After all, Britain fought the war for six years--much longer than, for example, the United States did. Not only did some five million Britons served in uniform, but the civilian population was subject to extended periods of aerial bombing, which killed tens of thousands, and destroyed the homes and disrupted the lives of many more, so that a good many of them were driven to live in air-raid shelters. (Some people were even born in air-raid shelters. Jerry Springer was one of them.) U-boats stalked the surrounding seas, making even the food supply precarious. Between bomb damage and sunken ships, between the running down of the country's plant amid an all-out production effort and the sell-off of foreign assets, the country lost a quarter of its wealth (according to the official report, anyway), amassed vast new debts, went bankrupt. The result was that its people were subject to rationing, not just during the war, but for many years afterward.

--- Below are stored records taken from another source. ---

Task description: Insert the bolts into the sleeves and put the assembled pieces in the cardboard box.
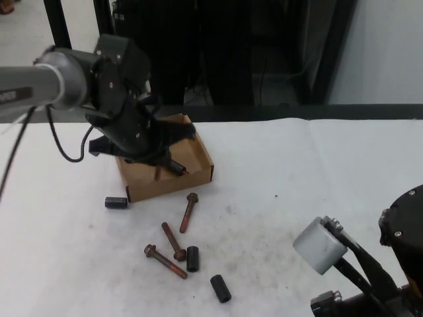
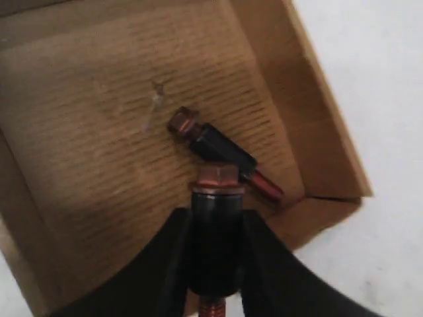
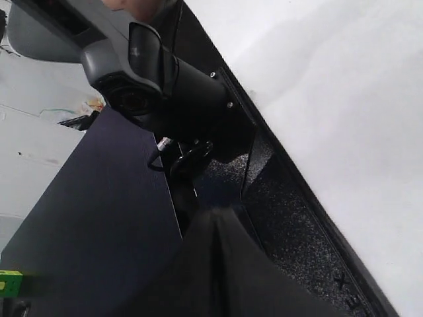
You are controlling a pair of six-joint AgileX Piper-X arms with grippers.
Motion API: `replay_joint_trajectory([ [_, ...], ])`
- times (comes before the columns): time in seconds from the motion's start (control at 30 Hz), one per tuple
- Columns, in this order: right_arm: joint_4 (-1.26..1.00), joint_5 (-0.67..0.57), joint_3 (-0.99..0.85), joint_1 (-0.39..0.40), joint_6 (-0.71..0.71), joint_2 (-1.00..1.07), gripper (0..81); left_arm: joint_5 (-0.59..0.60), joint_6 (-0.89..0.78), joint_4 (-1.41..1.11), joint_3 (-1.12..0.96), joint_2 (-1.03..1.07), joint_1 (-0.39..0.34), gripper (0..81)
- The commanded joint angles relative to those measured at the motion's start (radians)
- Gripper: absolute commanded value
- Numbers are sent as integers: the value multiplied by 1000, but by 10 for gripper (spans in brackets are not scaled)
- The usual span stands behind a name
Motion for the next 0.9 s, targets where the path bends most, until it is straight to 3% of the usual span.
replay_joint_trajectory([
  [0.0, -4, -38, -4, -28, -34, -7, 2, -41, 39, 26, -56, 50, 21, 8],
  [0.2, 57, -36, -4, -98, -31, 39, 2, -85, 90, -12, -67, 97, 59, 8],
  [0.6, 96, -67, -118, -186, -48, 352, 2, -74, 199, -136, -67, 104, 78, 11],
  [0.73, 167, -56, -192, -200, -130, 440, 2, -19, 200, -148, -67, 104, 78, 155],
  [0.87, 236, -28, -250, -218, -199, 497, 47, -5, 174, -148, -67, 104, 79, 449],
])
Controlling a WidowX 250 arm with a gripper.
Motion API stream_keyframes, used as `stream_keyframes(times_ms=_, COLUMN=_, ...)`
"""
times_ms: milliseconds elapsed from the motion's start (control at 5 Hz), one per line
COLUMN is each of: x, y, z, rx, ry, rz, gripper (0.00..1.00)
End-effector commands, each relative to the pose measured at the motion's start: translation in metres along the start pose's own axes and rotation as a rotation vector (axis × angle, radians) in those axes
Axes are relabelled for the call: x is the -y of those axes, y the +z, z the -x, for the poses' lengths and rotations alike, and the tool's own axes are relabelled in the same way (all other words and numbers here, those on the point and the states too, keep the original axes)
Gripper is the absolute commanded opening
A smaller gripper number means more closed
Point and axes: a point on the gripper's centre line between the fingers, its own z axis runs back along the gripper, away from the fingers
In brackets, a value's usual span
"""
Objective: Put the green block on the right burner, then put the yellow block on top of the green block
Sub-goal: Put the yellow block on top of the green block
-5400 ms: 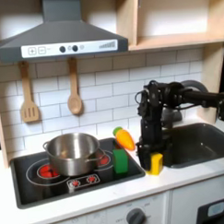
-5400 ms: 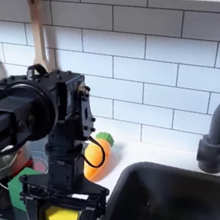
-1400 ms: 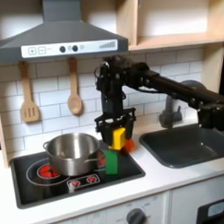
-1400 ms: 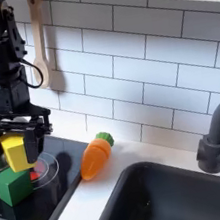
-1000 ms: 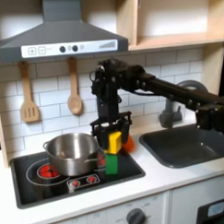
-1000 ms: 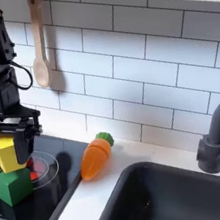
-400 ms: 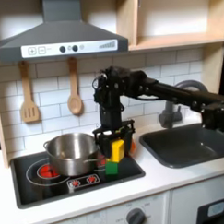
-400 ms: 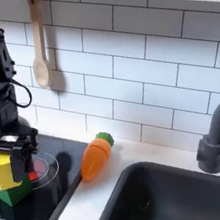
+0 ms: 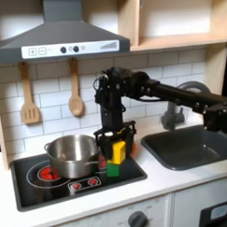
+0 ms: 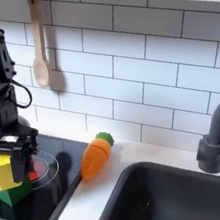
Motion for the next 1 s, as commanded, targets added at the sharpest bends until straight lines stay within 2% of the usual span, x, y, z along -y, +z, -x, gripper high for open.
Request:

And as one might expect from such a conflict, it had profound consequences: the end of world power status, and empire, and the old world order. It meant a change in the old order at home, too--Labor Britain, the post-war consensus. Some didn't much like this. (Ian Fleming was of them.) Others, more numerous one imagines but less privileged and so less likely to be heard, were more sanguine. But in either case this meant a very different world, and these events not the sort quickly forgotten.
However, today one would have to have lived beyond the usual life expectancy to have a memory of having held any position of real, official responsibility during the war. Anyone under seventy-five has no personal memory of the war years whatsoever. Anyone under sixty cannot even remember rationing or conscription.
The result is that the war, and even its aftermath, have long been receding beyond the mental horizon of most of those living now, in and out of Britain. Increasingly become the sort of thing one knows not firsthand, or even secondhand from the people around them, but only from history class, material learned for the test and then promptly forgotten, unless one particularly cares to remember--a thing that even the presence of such events in film and on television (say, Spitfires shooting it out with Daleks on Doctor Who) may obscure.
Just like the Battle of Waterloo, about which even fewer people know, to go by a survey for the 200th anniversary of Waterloo.
A lot of people seem to think that one's simply an Abba song.